> [Your instructions]
Your task is to transcribe the records exactly, skipping every image.

Entries taken from a collection

· · · · · · ·

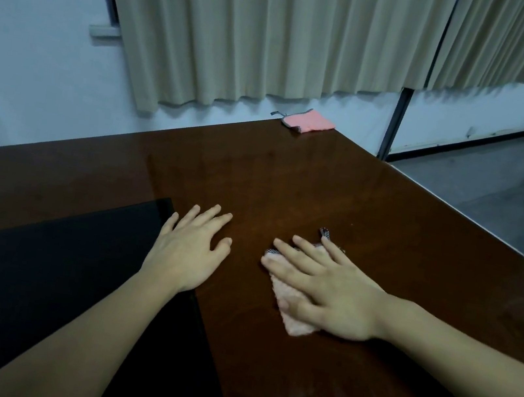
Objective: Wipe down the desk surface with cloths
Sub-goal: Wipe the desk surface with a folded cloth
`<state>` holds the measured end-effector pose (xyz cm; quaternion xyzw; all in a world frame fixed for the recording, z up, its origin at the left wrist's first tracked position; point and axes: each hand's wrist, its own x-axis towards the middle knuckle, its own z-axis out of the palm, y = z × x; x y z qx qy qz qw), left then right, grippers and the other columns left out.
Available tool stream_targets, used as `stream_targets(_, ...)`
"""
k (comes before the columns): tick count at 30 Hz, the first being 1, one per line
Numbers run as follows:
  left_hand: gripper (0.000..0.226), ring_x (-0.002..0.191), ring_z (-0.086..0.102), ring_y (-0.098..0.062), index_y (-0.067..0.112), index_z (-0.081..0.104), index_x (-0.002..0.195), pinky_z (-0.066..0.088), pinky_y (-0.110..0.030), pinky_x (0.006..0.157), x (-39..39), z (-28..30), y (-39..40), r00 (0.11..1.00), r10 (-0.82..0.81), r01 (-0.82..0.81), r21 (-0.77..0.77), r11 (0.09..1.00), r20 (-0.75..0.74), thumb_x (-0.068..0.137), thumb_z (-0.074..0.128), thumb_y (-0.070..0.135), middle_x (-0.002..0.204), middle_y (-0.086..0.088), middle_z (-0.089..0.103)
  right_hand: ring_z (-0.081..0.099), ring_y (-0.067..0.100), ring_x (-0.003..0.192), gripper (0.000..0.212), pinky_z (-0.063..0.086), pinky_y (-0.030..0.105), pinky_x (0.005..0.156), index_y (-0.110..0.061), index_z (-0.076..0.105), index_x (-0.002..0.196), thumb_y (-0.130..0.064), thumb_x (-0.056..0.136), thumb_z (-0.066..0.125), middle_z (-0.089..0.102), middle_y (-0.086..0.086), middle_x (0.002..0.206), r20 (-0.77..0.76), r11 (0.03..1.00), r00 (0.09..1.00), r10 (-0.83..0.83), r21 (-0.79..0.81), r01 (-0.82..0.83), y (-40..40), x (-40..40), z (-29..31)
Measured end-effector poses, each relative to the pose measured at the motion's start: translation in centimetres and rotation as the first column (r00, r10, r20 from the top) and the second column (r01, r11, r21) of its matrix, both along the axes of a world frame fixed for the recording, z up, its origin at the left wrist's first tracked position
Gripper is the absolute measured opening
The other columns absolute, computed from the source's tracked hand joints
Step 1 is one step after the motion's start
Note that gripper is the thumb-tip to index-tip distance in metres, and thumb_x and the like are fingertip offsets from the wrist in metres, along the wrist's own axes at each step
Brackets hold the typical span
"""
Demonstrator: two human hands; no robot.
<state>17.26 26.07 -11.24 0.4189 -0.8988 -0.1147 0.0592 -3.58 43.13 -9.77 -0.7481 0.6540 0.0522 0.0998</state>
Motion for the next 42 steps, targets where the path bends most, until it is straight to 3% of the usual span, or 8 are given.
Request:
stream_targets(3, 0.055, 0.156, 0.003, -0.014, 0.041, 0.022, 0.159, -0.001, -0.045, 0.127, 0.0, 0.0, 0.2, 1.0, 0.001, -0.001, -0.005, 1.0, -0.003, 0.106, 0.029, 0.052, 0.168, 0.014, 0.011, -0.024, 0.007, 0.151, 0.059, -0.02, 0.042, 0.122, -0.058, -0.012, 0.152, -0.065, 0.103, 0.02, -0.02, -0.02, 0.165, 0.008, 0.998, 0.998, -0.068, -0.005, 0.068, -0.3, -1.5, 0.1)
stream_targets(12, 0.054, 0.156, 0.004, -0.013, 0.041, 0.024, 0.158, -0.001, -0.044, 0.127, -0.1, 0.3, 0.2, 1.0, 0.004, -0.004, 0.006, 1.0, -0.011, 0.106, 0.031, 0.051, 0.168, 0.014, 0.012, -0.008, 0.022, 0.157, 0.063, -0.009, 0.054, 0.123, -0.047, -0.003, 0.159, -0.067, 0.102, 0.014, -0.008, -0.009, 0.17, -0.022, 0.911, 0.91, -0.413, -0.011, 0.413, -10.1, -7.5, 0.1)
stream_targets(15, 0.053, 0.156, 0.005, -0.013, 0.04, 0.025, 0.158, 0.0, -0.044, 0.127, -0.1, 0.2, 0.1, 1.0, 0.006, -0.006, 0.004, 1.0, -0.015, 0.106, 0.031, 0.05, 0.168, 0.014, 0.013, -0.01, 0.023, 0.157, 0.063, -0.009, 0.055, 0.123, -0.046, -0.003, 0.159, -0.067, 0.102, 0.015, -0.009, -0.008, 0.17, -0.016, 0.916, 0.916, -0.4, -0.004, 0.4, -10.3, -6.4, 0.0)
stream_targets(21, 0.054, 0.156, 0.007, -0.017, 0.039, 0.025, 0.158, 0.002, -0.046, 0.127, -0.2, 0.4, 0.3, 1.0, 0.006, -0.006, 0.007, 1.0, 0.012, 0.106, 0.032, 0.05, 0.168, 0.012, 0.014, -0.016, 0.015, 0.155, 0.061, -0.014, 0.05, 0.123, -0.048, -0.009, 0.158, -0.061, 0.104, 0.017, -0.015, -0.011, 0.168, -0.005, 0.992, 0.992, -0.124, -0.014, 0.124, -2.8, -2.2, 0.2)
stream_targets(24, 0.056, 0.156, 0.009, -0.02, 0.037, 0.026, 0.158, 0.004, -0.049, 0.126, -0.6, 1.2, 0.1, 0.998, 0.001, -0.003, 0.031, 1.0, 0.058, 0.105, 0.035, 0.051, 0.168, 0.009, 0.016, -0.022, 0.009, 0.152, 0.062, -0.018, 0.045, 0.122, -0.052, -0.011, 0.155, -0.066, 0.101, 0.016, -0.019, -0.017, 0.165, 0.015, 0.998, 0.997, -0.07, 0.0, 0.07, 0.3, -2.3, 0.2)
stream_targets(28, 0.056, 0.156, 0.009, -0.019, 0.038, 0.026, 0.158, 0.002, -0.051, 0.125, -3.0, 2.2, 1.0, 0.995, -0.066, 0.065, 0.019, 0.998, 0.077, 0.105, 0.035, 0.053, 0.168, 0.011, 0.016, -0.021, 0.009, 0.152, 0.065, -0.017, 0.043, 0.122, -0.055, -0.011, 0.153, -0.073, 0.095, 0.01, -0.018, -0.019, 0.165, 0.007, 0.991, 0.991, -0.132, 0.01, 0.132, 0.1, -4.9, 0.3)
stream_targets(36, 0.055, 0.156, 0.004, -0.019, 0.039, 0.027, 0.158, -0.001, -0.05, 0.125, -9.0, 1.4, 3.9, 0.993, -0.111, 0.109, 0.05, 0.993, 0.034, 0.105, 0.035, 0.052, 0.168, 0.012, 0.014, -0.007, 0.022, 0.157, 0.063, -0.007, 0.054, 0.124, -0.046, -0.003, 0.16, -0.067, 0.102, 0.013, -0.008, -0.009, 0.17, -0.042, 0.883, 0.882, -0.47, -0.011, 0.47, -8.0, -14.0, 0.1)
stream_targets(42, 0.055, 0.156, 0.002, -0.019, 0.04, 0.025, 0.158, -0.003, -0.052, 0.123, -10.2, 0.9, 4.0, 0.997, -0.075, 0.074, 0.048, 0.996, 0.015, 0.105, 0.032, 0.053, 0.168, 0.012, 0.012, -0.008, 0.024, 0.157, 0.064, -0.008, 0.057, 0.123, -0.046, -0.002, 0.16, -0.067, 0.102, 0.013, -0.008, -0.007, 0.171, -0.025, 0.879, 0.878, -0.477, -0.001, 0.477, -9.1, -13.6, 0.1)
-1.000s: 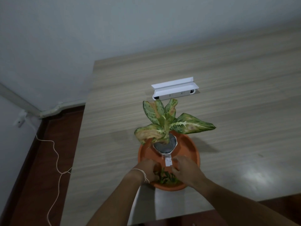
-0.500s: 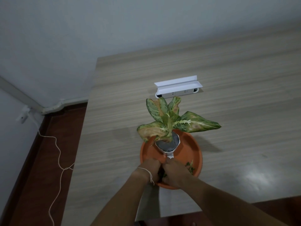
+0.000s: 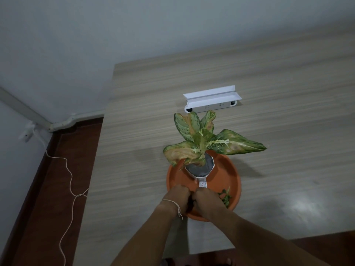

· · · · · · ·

> [Exercise result]
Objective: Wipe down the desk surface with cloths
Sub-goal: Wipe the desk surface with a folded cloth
`<state>` holds the measured end-effector pose (xyz cm; quaternion xyzw; all in a world frame fixed for the recording, z up, its origin at the left wrist's first tracked position; point and axes: each hand's wrist, its own x-axis towards the middle knuckle, its own z-axis out of the palm, y = z × x; x y z qx qy qz qw), left then right, grippers and the other columns left out.
Available tool stream_targets, used as `stream_targets(_, ...)`
"""
k (comes before the columns): tick count at 30 Hz, the first being 1, one per line
Numbers run as follows:
  left_hand: gripper (0.000..0.226), ring_x (-0.002..0.191), ring_z (-0.086..0.102), ring_y (-0.098..0.062), index_y (-0.067..0.112), index_z (-0.081..0.104), index_x (-0.002..0.195), pinky_z (-0.066..0.088), pinky_y (-0.110..0.030), pinky_x (0.006..0.157), x (-39..39), z (-28..30), y (-39..40), r00 (0.11..1.00), r10 (-0.82..0.81), r01 (-0.82..0.81), r21 (-0.77..0.77), r11 (0.09..1.00), r20 (-0.75..0.74), thumb_x (-0.068..0.137), thumb_z (-0.074..0.128), thumb_y (-0.070..0.135), middle_x (-0.002..0.204), middle_y (-0.086..0.088), middle_z (-0.089..0.103)
  right_hand: ring_z (-0.081..0.099), ring_y (-0.067..0.100), ring_x (-0.003..0.192), gripper (0.000..0.212), pinky_z (-0.063..0.086), pinky_y (-0.030..0.105), pinky_x (0.005..0.156), index_y (-0.110..0.061), index_z (-0.076..0.105), index_x (-0.002..0.196), thumb_y (-0.130..0.064), thumb_x (-0.056..0.136), thumb_z (-0.066..0.125), middle_z (-0.089..0.102), middle_y (-0.086..0.086), middle_x (0.002..0.206), r20 (-0.77..0.76), r11 (0.03..1.00), r00 (0.09..1.00), r10 (-0.83..0.83), r21 (-0.79..0.81), r01 (-0.82..0.83), y (-40..40), x (-40..40), z (-29..31)
Measured end-effector poses, each relative to the pose measured at the motion's start: translation in centimetres and rotation as the first column (r00, r10, r20 from the top) and the second column (r01, r11, r21) of its matrix, both along the axes of a world frame fixed for the recording, z up, its origin at the left wrist's first tracked position
Gripper is the absolute measured opening
The other columns absolute, computed from the source's tracked hand joints
Step 1 is one step after the motion's start
Note that gripper is the thumb-tip to index-tip distance in metres, and thumb_x and the like are fingertip offsets from the wrist in metres, along the wrist's own axes at each step
Brackets hold the typical span
"""
Demonstrator: two human hands; no robot.
<state>17.26 26.07 -11.24 0.4189 -0.8988 -0.1147 0.0592 -3.58 43.13 -9.77 -0.7481 0.6540 0.0522 0.0998</state>
Motion for the next 42 steps, targets where the path bends most, until it is straight to 3% of the usual span, or 8 are given.
Request:
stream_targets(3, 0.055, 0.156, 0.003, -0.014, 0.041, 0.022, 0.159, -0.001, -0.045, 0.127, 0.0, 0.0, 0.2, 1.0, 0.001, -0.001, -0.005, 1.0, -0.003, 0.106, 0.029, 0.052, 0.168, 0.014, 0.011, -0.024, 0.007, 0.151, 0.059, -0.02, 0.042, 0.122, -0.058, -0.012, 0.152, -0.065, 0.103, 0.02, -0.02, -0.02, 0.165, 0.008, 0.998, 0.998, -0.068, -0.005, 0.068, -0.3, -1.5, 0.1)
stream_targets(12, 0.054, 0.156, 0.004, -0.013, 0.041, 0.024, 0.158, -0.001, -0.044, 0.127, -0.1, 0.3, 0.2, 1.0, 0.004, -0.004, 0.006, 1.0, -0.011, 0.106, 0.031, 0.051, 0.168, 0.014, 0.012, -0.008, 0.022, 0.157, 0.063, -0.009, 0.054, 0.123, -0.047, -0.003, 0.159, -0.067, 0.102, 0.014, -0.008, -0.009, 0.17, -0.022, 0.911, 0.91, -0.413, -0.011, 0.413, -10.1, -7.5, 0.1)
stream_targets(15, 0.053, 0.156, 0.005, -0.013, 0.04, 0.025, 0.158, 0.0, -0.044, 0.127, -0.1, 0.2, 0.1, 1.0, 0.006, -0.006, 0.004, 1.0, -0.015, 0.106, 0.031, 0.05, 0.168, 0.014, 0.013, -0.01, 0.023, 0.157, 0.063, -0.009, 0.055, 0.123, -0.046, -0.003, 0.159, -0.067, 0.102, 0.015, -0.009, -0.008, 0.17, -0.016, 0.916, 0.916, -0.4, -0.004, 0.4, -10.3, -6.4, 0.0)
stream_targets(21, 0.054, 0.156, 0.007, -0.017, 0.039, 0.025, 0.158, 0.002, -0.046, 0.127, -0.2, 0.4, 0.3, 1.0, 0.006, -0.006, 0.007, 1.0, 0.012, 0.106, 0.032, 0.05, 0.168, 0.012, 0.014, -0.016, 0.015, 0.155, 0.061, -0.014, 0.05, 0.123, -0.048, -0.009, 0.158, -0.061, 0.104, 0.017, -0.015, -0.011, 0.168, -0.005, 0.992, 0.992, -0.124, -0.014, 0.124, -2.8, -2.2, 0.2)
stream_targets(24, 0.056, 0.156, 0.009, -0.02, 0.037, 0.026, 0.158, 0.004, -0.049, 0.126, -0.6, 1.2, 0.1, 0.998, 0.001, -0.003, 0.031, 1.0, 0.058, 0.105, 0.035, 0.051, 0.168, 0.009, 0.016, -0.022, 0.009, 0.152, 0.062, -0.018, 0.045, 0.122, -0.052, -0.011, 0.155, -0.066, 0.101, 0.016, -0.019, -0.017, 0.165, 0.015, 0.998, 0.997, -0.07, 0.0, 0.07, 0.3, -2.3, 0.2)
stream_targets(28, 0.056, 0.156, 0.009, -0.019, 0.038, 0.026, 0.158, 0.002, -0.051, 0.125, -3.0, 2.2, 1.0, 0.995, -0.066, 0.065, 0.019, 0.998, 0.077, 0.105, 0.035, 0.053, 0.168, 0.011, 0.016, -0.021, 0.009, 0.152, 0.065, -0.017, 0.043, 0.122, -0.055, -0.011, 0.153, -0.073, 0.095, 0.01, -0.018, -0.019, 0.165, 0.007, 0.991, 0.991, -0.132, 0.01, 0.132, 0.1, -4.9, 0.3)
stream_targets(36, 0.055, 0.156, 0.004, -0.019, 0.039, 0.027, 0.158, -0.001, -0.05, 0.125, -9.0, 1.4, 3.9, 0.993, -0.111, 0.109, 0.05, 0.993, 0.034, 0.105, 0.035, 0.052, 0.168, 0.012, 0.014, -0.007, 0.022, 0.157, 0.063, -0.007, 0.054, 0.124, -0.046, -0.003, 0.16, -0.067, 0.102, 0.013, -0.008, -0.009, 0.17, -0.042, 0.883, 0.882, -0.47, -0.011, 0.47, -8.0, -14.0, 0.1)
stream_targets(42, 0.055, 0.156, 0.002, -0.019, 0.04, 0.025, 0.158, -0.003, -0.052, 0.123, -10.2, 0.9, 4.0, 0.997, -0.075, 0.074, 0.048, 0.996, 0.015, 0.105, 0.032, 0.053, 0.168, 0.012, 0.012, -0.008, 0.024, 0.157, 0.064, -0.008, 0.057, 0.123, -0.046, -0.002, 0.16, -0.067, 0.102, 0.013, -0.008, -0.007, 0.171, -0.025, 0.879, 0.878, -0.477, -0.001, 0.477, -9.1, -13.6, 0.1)
-1.000s: 
-0.500s: 
+0.000s: 

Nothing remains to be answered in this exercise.